Exercise:
Determine how many lines in the records hold "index", and give that number with nothing added.

Records:
=======

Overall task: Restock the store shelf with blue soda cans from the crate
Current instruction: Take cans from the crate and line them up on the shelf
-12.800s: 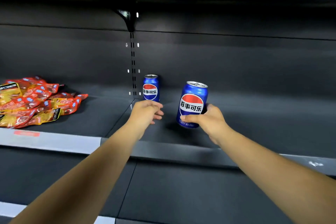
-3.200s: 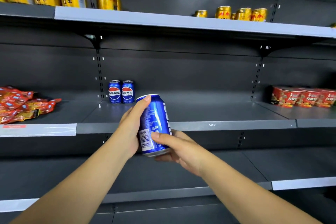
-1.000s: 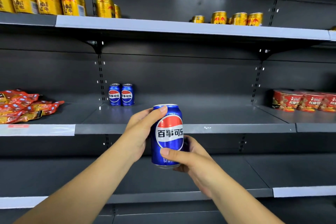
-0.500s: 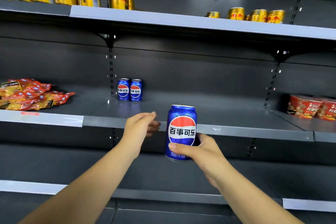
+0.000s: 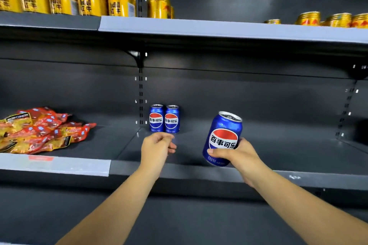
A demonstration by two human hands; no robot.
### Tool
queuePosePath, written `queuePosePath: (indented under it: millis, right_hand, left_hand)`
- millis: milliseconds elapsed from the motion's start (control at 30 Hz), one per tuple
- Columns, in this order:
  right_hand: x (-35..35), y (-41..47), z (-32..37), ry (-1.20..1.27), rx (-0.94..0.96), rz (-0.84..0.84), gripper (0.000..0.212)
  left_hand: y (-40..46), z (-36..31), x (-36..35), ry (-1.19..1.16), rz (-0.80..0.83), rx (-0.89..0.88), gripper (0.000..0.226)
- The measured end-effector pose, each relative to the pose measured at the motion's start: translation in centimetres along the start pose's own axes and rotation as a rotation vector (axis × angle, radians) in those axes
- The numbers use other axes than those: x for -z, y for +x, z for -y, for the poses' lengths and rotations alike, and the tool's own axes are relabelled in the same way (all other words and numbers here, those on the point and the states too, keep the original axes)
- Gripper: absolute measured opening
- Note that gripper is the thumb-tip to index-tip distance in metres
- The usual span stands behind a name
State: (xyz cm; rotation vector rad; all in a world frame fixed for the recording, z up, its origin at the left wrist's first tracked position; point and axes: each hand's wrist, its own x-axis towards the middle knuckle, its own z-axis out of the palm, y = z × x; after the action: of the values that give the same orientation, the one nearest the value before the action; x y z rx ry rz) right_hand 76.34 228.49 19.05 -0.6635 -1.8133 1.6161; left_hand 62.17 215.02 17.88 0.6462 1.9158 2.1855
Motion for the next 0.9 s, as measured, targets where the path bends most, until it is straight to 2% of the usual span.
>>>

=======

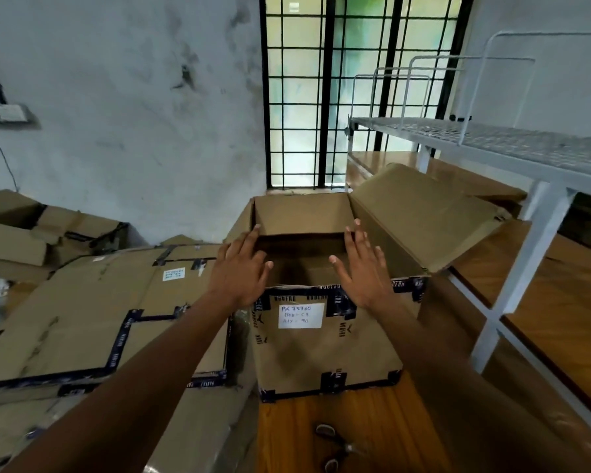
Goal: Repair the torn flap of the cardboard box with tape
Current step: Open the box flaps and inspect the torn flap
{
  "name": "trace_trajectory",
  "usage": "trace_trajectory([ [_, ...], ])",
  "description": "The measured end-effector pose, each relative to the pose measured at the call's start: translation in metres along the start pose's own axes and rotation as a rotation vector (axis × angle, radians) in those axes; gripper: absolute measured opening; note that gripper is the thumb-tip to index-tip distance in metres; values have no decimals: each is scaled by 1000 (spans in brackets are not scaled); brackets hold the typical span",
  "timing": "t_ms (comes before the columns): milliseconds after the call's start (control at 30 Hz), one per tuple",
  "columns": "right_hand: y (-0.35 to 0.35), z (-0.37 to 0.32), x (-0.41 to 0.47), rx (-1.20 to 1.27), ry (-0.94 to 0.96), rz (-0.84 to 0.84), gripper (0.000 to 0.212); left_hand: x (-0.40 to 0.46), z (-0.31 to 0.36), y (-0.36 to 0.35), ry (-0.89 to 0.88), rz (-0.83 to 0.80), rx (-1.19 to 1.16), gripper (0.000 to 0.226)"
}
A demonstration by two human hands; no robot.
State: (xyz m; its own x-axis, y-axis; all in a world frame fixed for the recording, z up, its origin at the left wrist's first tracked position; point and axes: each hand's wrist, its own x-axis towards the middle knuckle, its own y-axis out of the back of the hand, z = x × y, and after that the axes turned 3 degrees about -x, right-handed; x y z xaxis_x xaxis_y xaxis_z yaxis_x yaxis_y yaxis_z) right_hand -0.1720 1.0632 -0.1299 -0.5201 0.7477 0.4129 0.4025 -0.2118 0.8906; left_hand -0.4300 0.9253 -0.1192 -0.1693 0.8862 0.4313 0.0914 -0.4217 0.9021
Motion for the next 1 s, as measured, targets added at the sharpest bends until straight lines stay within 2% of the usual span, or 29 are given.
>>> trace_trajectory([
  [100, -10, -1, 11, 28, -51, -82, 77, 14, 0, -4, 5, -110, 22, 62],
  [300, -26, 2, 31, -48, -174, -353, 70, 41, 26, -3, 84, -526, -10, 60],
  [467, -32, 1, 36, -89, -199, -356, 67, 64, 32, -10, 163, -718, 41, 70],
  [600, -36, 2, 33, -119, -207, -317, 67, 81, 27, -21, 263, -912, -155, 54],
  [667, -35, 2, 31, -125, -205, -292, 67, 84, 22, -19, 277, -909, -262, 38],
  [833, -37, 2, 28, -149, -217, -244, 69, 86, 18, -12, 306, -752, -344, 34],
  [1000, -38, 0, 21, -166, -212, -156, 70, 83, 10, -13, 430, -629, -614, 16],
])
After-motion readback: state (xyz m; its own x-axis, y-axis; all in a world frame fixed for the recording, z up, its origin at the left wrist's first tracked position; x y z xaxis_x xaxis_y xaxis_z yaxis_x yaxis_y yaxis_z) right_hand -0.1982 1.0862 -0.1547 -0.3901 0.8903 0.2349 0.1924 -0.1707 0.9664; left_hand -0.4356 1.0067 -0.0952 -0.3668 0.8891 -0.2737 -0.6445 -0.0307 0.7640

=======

Answer section:
2